Jesus continues by naming the consequence of abiding and living in this love: we will receive a series of wonderful gifts. First of all, Jesus mentions “joy.” The Christian understanding of joy certainly does not mean pretending all is well; of putting on a happy face or fixed smile when all is not good. The word used for joy in the language of the New Testament is “chairete,” and it is a word with many meanings and levels. To name a few of these, it means a profound and real sense of God’s love for us, a great feeling of trust and confidence, so that whatever happens we have His love and care. It is a spiritual way of living and seeing ourselves, others and the world, of being tuned into God’s will. In this sense, joy is certainly an attitude to life and a spiritual gift. Furthermore, it is a gift that does not depend on the circumstances of life, or on what happens to us, whether good or bad. As Bernard Bassett puts it, Christian joy is not contingent, but permanent. It is also eminently practical, especially when, with God’s help, we try to develop spiritual values and a way of everyday living that is joy-giving as opposed to joy-killing. As Abbot Marmion wrote, “Joy is the very echo of God’s life within us.”

A further gift of abiding in love is that of “friendship.” We are invited to be true friends of Jesus, not merely servants. Sadly, we may not always appreciate this gift of friendship (philia). Sherry Weddell in her book, “Forming Intentional Disciples,” notes that according to surveys, close to 50 percent of practicing Catholics do not think that it is possible to have a personal relationship (or friendship) with Jesus, yet this is precisely what Jesus promises in our Gospel this Sunday. 

Finally, Jesus tells us that abiding in his love is also fruitful. We can recall that powerful image from last week’s Gospel, of Jesus as the vine and we as the branches. Cut off from him, we cannot bear fruit, but instead we will just wither. 

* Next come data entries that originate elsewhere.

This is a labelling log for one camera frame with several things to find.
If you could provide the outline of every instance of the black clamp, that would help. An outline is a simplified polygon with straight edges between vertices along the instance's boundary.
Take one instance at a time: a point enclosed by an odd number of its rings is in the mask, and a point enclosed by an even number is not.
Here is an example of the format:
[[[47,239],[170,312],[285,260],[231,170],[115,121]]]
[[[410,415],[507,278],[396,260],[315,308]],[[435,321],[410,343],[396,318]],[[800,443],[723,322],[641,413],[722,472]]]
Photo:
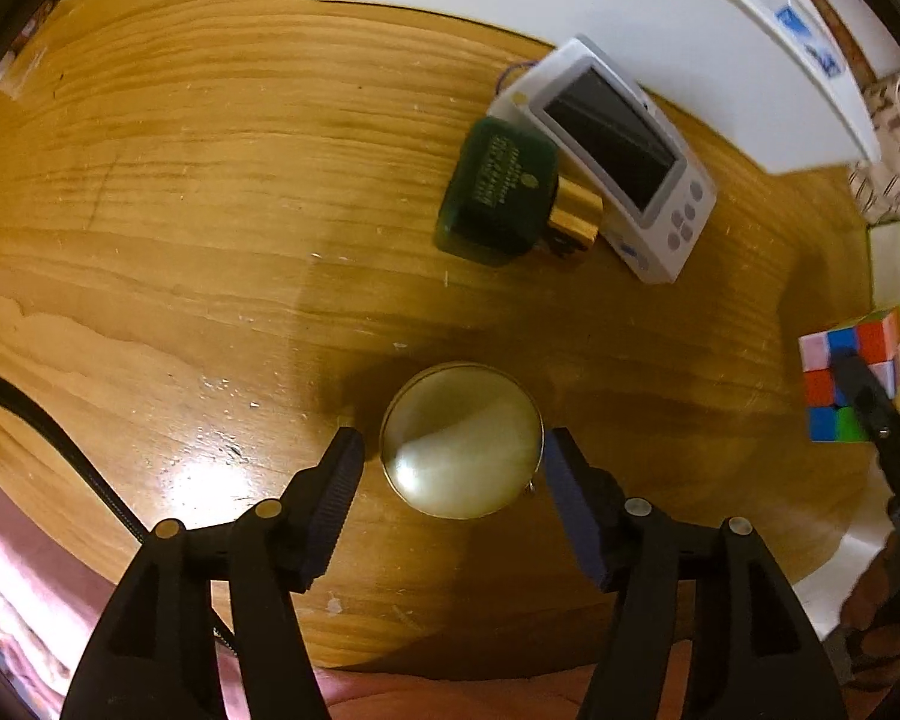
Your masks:
[[[856,352],[848,349],[831,354],[830,370],[834,383],[853,409],[866,437],[877,450],[880,470],[893,497],[887,503],[887,514],[900,542],[900,412],[866,362]],[[900,623],[900,554],[888,558],[886,565],[890,578],[890,597],[881,608],[869,630]],[[868,633],[837,628],[827,639],[831,651],[840,650],[840,670],[844,681],[855,685],[858,676],[884,661],[893,659],[872,658],[864,652],[863,640]],[[871,714],[869,720],[900,720],[900,679],[893,690]]]
[[[361,435],[341,428],[317,466],[235,522],[159,522],[87,644],[61,720],[226,720],[211,580],[230,582],[254,720],[329,720],[289,593],[326,571],[363,465]]]
[[[600,590],[620,592],[578,720],[658,716],[680,580],[696,581],[684,720],[845,720],[826,653],[749,522],[674,522],[626,498],[567,429],[547,434],[544,470],[581,569]]]

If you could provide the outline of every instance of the blue cube sticker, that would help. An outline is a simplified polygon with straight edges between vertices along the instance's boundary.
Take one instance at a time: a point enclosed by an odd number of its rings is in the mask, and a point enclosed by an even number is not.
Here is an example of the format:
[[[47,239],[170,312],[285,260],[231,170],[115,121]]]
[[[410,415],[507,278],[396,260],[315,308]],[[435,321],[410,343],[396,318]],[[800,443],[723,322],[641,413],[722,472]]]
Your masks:
[[[857,338],[857,331],[854,327],[830,330],[826,334],[826,343],[830,347],[831,353],[837,349],[849,349],[851,352],[860,351],[860,340]]]
[[[810,440],[812,442],[835,442],[837,440],[837,410],[828,406],[807,409],[810,418]]]

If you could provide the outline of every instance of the rubik's cube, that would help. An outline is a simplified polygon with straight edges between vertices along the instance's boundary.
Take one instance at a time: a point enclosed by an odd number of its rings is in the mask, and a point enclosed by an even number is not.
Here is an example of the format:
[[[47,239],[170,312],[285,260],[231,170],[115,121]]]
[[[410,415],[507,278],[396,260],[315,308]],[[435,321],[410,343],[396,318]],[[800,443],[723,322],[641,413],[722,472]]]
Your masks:
[[[847,405],[830,372],[830,353],[836,349],[857,352],[900,411],[900,315],[897,309],[880,311],[850,325],[803,336],[799,344],[810,440],[866,441],[853,409]]]

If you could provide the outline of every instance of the device screen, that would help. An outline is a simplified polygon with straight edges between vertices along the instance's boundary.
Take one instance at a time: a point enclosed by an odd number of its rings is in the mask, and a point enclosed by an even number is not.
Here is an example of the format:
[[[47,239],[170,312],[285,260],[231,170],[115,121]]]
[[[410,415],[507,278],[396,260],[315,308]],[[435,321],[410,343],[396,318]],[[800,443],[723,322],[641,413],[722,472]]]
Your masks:
[[[592,68],[544,108],[616,181],[641,213],[677,157]]]

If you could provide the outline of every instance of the pink fabric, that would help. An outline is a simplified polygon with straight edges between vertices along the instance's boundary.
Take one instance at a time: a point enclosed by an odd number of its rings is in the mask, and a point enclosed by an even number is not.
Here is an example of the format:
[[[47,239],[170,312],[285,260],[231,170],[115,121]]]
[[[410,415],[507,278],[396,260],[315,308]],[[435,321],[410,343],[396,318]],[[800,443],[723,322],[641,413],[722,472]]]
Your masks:
[[[57,717],[66,686],[113,590],[53,542],[0,490],[0,645],[8,668]],[[689,647],[677,645],[661,718],[679,717]],[[240,669],[221,651],[230,720],[248,720]],[[572,720],[592,667],[531,680],[432,682],[319,669],[334,720]]]

Our Lord makes one last point in his masterclass about love; above all, love is a gift. It is not something that can be grabbed or demanded. Love has to be offered and then received. We can certainly see this if we think about human love: it cannot be demanded or snatched. We all know of how destructive such actions can be in relationships. If this is true of human love, just think how much more so it must be with God’s love. No, Jesus chooses us, gifts us and calls us to live and dwell in his love. Indeed, we are to love one another as Jesus has loved us.